- [INSTRUCTIONS TO FOLLOW]: Return the records below exactly, leaving nothing out.

[Items listed in a dataset]
/---
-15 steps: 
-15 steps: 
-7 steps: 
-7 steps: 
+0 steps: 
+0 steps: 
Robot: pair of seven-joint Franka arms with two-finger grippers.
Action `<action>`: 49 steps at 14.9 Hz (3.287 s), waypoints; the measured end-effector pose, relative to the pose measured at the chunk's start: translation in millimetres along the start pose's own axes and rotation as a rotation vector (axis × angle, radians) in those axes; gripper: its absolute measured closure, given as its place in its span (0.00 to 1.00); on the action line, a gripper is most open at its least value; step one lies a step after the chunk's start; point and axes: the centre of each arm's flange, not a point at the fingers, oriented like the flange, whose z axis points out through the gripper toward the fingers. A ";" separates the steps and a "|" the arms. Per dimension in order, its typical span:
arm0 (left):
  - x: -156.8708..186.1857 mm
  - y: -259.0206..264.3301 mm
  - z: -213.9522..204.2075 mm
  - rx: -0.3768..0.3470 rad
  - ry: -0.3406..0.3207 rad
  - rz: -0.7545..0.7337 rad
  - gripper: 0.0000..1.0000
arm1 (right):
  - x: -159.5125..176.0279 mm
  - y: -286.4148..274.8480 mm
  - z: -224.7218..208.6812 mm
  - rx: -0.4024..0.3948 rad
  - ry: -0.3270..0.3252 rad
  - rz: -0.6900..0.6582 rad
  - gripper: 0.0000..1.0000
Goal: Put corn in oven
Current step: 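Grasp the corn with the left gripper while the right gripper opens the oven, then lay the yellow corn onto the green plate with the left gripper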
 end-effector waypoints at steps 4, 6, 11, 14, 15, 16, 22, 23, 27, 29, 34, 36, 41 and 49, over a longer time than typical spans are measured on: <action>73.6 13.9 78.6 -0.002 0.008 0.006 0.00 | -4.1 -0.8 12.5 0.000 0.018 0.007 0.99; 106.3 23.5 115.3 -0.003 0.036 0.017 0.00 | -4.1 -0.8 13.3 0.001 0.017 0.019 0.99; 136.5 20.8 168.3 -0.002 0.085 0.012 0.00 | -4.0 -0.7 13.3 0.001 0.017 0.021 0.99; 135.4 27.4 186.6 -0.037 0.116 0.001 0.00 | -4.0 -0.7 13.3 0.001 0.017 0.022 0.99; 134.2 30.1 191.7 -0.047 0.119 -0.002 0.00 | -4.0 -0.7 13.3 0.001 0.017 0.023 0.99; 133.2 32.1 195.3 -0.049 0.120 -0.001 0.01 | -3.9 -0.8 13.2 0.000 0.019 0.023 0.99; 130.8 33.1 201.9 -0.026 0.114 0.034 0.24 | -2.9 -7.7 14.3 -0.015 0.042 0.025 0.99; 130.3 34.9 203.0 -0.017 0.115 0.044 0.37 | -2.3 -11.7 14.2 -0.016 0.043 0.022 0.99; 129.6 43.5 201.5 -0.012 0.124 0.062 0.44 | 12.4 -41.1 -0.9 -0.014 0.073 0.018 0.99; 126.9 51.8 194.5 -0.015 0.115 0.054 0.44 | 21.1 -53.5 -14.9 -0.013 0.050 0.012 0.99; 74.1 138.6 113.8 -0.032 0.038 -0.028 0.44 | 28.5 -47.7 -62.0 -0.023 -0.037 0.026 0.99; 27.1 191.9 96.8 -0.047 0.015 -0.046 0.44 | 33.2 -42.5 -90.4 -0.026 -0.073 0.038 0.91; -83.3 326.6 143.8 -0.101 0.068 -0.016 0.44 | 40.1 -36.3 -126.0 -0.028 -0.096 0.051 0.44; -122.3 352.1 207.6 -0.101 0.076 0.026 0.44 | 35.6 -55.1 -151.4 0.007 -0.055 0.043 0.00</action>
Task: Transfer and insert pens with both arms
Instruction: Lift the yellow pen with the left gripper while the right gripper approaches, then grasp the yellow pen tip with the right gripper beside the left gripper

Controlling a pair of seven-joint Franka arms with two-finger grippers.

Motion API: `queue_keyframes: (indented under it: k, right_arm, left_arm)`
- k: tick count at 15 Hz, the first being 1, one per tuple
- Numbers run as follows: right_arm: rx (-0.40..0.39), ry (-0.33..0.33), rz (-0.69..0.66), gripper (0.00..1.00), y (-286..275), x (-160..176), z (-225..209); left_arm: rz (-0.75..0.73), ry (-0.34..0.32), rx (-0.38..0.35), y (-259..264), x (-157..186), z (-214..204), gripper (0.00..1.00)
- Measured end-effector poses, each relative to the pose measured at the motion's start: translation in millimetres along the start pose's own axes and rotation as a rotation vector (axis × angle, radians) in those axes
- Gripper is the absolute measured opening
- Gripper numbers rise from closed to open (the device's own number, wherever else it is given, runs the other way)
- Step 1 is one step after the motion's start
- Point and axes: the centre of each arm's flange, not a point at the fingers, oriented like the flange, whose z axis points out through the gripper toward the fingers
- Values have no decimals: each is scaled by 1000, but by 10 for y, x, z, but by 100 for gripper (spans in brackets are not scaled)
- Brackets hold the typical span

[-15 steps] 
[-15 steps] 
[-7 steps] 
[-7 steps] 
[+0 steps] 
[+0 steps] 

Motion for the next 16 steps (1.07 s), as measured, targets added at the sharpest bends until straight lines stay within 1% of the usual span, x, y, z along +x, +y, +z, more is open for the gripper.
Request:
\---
- [ANSWER SPACE]:
-15 steps: 
-15 steps: 
-7 steps: 
-7 steps: 
+0 steps: 
+0 steps: 
Robot: pair of seven-joint Franka arms with two-finger grippers.
Action `<action>`: 49 steps at 14.9 Hz (3.287 s), waypoints; the measured end-effector pose, relative to the pose measured at the chunk's start: translation in millimetres along the start pose's own axes and rotation as a rotation vector (axis × angle, radians) in those axes; gripper: its absolute measured closure, given as its place in its span (0.00 to 1.00); on the action line, a gripper is most open at its least value; step one lies a step after the chunk's start; point and axes: the centre of each arm's flange, not a point at the fingers, oriented like the flange, whose z axis points out through the gripper toward the fingers. A ";" separates the steps and a "|" the arms. Per dimension in order, its typical span:
arm0 (left):
  - x: -156.8708..186.1857 mm
  - y: -259.0206..264.3301 mm
  - z: -213.9522..204.2075 mm
  - rx: -0.3768..0.3470 rad
  - ry: -0.3406..0.3207 rad
  - rz: -0.7545..0.7337 rad
  - gripper: 0.0000..1.0000
arm1 (right):
  - x: -159.5125..176.0279 mm
  - y: -286.4148..274.8480 mm
  - z: -224.7218..208.6812 mm
  - rx: -0.4024..0.3948 rad
  - ry: -0.3270..0.3252 rad
  - rz: -0.6900..0.6582 rad
  - gripper: 0.0000..1.0000
Goal: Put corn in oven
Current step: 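Grasp the corn with the left gripper while the right gripper opens the oven, then lay the yellow corn onto the green plate with the left gripper
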 end-effector waypoints at steps 4, 6, 11, 14, 15, 16, 22, 23, 27, 29, 34, 36, 41 and 49, over a longer time than typical spans are measured on: <action>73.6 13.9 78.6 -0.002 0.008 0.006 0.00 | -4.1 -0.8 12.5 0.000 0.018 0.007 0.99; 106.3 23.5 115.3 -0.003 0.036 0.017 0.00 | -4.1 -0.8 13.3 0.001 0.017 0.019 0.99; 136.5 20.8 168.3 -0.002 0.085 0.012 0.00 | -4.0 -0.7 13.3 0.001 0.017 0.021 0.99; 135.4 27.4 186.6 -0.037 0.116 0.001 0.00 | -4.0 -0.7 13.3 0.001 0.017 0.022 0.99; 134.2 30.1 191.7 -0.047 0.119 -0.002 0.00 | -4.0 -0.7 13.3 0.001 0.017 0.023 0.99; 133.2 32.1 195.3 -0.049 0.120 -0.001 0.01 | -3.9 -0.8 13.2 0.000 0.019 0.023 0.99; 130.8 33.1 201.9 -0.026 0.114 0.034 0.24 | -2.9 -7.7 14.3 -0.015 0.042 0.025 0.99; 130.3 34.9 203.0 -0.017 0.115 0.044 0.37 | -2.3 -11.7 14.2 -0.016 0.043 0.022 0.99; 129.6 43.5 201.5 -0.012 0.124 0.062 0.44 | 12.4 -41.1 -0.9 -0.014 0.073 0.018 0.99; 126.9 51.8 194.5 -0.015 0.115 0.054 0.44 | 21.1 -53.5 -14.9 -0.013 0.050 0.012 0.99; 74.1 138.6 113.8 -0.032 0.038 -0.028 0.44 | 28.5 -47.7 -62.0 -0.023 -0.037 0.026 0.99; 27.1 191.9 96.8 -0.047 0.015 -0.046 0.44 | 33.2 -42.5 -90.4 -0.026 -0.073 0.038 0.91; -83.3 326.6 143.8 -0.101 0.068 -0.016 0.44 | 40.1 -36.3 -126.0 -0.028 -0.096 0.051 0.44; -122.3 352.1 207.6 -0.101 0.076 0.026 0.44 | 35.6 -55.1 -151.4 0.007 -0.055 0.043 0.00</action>
Task: Transfer and insert pens with both arms
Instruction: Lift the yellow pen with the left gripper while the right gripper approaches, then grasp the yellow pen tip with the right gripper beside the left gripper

Controlling a pair of seven-joint Franka arms with two-finger grippers.

Motion API: `queue_keyframes: (indented under it: k, right_arm, left_arm)`
- k: tick count at 15 Hz, the first being 1, one per tuple
- Numbers run as follows: right_arm: rx (-0.40..0.39), ry (-0.33..0.33), rz (-0.69..0.66), gripper (0.00..1.00), y (-286..275), x (-160..176), z (-225..209); left_arm: rz (-0.75..0.73), ry (-0.34..0.32), rx (-0.38..0.35), y (-259..264), x (-157..186), z (-214..204), gripper (0.00..1.00)
- Measured end-effector poses, each relative to the pose measured at the motion's start: translation in millimetres along the start pose's own axes and rotation as a rotation vector (axis × angle, radians) in those axes
- Gripper is the absolute measured opening
- Gripper numbers rise from closed to open (the device's own number, wherever else it is given, runs the other way)
- Step 1 is one step after the motion's start
- Point and axes: the centre of each arm's flange, not a point at the fingers, oriented like the flange, whose z axis points out through the gripper toward the fingers
- Values have no decimals: each is scaled by 1000, but by 10 for y, x, z, but by 100 for gripper (spans in brackets are not scaled)
- Brackets hold the typical span

[-15 steps] 
[-15 steps] 
[-7 steps] 
[-7 steps] 
[+0 steps] 
[+0 steps] 

Motion for the next 16 steps (1.07 s), as measured, targets added at the sharpest bends until straight lines stay within 1% of the usual span, x, y, z along +x, +y, +z, more is open for the gripper.
Request:

There is nothing more to add to the answer.